A machine-rendered reading of the paper's core claim, the machinery that carries it, and where it could break.
Core claim
In the wide-net-casting scenario where an adversary can query a group of large models, a tailored jailbreak method can elicit harmful outputs with success rates reaching 100% in some experiments on models without additional safeguards.
What carries the argument
A novel jailbreak method tailored to the wide-net-casting scenario, which leverages querying multiple models to increase the chance of bypassing individual safeguards.
If this is right
- Evaluations of large model safety should incorporate multi-model attack scenarios.

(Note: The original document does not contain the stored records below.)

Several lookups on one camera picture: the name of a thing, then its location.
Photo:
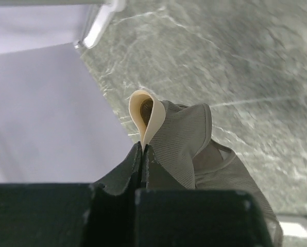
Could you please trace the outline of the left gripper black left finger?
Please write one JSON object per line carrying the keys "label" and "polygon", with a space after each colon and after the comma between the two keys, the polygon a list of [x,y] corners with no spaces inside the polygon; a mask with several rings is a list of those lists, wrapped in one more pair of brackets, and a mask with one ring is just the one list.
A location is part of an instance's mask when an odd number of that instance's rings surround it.
{"label": "left gripper black left finger", "polygon": [[141,156],[94,183],[0,184],[0,246],[133,246]]}

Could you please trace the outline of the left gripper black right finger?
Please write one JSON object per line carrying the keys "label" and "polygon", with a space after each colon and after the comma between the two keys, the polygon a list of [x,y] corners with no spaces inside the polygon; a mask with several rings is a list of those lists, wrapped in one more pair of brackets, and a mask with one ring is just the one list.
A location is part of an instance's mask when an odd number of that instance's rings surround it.
{"label": "left gripper black right finger", "polygon": [[143,153],[135,191],[135,246],[272,246],[254,197],[240,190],[187,190]]}

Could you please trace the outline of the taupe beige underwear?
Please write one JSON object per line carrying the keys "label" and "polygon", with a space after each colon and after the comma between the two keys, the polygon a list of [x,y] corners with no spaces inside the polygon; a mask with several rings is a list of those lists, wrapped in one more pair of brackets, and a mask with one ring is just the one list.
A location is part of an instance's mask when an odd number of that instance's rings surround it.
{"label": "taupe beige underwear", "polygon": [[137,90],[130,96],[129,113],[141,145],[151,145],[158,162],[182,186],[250,193],[263,211],[273,245],[282,246],[283,231],[266,197],[235,152],[212,139],[206,103],[174,104]]}

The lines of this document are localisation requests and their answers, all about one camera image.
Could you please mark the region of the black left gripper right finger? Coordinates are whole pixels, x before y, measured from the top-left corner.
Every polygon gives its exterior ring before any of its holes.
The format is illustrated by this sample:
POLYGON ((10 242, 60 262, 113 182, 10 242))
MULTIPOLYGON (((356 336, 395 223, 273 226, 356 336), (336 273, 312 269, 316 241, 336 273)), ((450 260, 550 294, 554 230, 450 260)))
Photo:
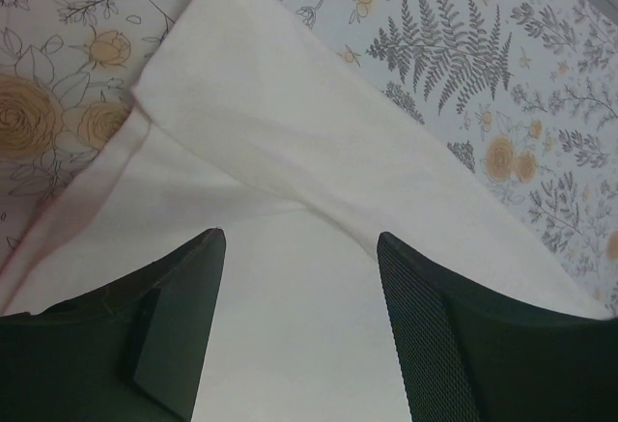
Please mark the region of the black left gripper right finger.
POLYGON ((389 233, 379 276, 415 421, 613 421, 617 322, 488 289, 389 233))

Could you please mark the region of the white t-shirt with black print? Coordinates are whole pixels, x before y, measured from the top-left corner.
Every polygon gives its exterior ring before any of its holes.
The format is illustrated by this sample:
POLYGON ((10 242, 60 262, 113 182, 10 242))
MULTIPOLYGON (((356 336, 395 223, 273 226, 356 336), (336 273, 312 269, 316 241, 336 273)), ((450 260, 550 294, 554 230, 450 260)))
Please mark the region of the white t-shirt with black print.
POLYGON ((1 320, 221 230, 188 421, 415 421, 379 276, 383 233, 502 295, 617 322, 278 0, 191 0, 132 92, 121 129, 3 266, 1 320))

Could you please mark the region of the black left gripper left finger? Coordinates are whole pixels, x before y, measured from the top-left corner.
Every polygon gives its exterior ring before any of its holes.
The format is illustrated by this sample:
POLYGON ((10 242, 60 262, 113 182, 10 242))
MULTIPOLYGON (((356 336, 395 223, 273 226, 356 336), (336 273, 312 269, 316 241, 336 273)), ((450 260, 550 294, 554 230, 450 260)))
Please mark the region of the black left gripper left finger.
POLYGON ((1 320, 5 421, 188 421, 226 240, 210 229, 39 314, 1 320))

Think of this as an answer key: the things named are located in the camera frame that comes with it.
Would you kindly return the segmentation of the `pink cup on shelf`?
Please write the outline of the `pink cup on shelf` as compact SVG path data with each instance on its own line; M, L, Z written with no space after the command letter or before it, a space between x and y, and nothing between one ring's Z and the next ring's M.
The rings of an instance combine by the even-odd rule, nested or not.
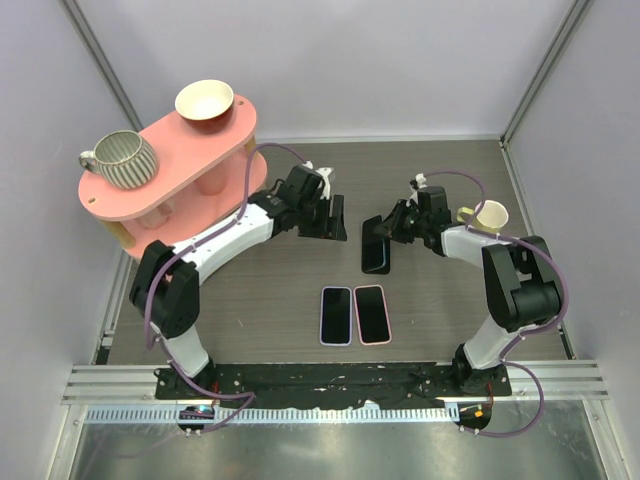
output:
M216 196L220 194L228 183L228 172L225 169L211 169L196 181L196 187L201 194L206 196Z

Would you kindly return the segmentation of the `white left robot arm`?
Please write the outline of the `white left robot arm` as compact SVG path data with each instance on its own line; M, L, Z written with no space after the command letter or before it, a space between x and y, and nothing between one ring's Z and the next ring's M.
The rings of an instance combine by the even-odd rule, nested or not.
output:
M140 260L129 299L144 318L151 343L166 351L178 386L190 398L213 388L215 364L195 323L200 288L246 250L289 230L299 236L344 241L344 198L331 193L335 171L296 165L272 190L249 196L240 209L200 234L174 245L150 243Z

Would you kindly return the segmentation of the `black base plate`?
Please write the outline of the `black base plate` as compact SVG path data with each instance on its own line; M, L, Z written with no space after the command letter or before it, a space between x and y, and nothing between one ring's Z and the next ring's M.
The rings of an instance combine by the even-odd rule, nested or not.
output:
M257 409L358 409L367 401L382 409L436 406L445 398L508 397L507 370L460 384L454 368L435 362L217 364L198 385L220 395L220 404L237 408L249 393Z

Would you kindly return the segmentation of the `pink three-tier shelf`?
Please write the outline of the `pink three-tier shelf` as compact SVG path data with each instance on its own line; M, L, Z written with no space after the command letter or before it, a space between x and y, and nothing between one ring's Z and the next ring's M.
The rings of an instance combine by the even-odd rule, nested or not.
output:
M158 159L152 181L135 190L120 190L101 176L85 172L79 181L79 200L109 226L133 258L139 259L155 240L172 245L192 238L240 206L256 124L256 109L241 95L235 96L233 118L216 133L192 128L173 111L141 131ZM215 168L228 172L228 183L216 196L203 195L195 181ZM169 198L175 200L174 213L163 226L148 230L138 224L139 217Z

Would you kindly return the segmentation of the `clear glass cup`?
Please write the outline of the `clear glass cup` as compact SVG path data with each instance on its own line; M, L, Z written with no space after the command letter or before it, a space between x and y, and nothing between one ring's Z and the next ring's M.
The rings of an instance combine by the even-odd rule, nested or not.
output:
M163 226L173 215L175 200L169 198L154 209L137 219L138 224L148 230L156 230Z

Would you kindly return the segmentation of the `grey striped mug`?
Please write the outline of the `grey striped mug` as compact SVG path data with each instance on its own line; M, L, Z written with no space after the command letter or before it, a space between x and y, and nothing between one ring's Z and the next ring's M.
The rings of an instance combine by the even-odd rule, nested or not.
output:
M79 155L79 164L121 190L149 183L158 171L152 146L135 131L121 130L103 137L93 150Z

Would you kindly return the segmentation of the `yellow mug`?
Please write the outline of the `yellow mug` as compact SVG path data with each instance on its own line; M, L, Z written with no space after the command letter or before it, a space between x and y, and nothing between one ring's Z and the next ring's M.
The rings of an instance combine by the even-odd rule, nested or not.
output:
M506 207L495 200L486 200L483 205L478 203L474 208L460 207L457 210L458 222L466 223L475 215L471 226L491 234L500 233L509 221L509 212Z

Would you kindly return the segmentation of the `red bowl white inside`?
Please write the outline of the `red bowl white inside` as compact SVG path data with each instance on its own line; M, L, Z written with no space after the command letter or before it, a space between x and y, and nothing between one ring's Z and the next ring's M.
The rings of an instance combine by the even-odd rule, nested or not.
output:
M235 93L224 81L198 80L176 95L174 107L192 128L214 133L224 129L233 118Z

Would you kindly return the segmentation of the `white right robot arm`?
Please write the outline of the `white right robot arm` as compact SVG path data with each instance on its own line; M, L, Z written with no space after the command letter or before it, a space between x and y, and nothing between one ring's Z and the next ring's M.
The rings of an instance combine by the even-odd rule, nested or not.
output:
M502 235L508 220L506 208L487 199L453 213L442 187L423 186L398 200L373 228L379 237L402 244L421 240L441 257L481 269L489 315L452 359L453 386L465 395L483 391L508 352L564 307L563 282L546 241Z

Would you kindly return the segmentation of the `teal-edged black phone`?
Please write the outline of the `teal-edged black phone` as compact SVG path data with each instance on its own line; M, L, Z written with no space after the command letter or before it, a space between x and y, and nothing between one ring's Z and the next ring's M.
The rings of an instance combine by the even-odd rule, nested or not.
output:
M361 268L364 273L385 270L388 267L386 238L365 232L362 239Z

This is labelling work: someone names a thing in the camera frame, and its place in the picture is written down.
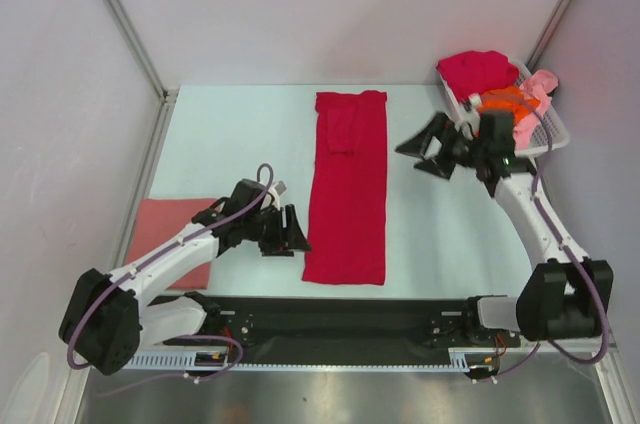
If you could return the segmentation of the crimson red t-shirt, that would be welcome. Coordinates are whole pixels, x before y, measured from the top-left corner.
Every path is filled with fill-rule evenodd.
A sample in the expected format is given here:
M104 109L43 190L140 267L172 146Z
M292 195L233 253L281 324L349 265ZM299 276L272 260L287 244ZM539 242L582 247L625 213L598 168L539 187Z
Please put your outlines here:
M387 94L319 92L302 279L382 286L386 280Z

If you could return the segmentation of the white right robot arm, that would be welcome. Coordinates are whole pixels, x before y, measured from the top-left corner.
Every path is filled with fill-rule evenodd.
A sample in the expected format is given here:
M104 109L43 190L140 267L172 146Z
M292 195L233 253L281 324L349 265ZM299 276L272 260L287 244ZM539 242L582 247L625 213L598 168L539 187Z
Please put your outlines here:
M571 237L551 207L533 161L515 153L514 117L507 111L481 115L474 134L438 112L397 153L415 169L450 179L458 167L475 171L520 238L532 274L518 297L483 296L461 320L463 337L484 345L497 329L529 341L606 338L613 270L594 260Z

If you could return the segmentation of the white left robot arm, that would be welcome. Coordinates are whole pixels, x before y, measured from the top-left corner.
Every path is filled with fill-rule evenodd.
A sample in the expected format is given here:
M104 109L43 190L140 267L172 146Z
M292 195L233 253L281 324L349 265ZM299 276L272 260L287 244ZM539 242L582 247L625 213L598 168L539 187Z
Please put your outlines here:
M307 241L281 181L239 181L228 197L199 210L165 242L109 273L90 269L75 285L59 328L73 369L93 367L105 376L137 351L168 341L228 343L219 304L197 291L159 302L180 278L245 241L264 257L307 253Z

- Existing defenses for single models may not suffice against wide-net-casting attacks.
- The high success rates indicate that wide-net-casting represents a distinct high-risk scenario.
- Future defense research should prioritize methods effective against group querying.
Where Pith is reading between the lines
- Companies deploying multiple AI models might need coordinated safety mechanisms across them.
- Attackers could use this to target ensembles or services offering multiple models.
- Testing the method on models with safeguards could quantify how much protection is needed.
Load-bearing premise
That querying a group of large models is a practical and realistic attack scenario for adversaries, distinct from single-model attacks.
What would settle it
An experiment where the tailored method is tested against a group of large models each equipped with standard safeguards, showing significantly lower success rates.
Figures
read the original abstract
Jailbreak attacks on large models have drawn growing attention due to their close ties to societal safety. This work identifies a practical yet unexplored jailbreak scenario, the wide-net-casting scenario, where an adversary can query a group of large models instead of a single one to elicit harmful outputs. Our analysis reveals substantial yet previously overlooked safety risks under this scenario. As a key part of our analysis, we further develop a novel jailbreak method tailored to the wide-net-casting scenario. With this tailored method, the jailbreak success rate can even reach 100\% in some experiments when targeting the large models without additional safeguards, exposing wide-net-casting as a distinct, high-risk scenario that warrants attention in future evaluation and defense research.
Editorial analysis
A structured set of objections, weighed in public.
Referee Report
Summary. The manuscript identifies a previously unexplored 'wide-net-casting' jailbreak scenario in which an adversary queries a group of large language models simultaneously (rather than a single model) to elicit harmful outputs. It develops a novel jailbreak method tailored to this multi-model setting and reports that the method achieves jailbreak success rates reaching 100% in some experiments against large models lacking additional safeguards, arguing that this scenario exposes substantial and previously overlooked safety risks that merit attention in future evaluation and defense work.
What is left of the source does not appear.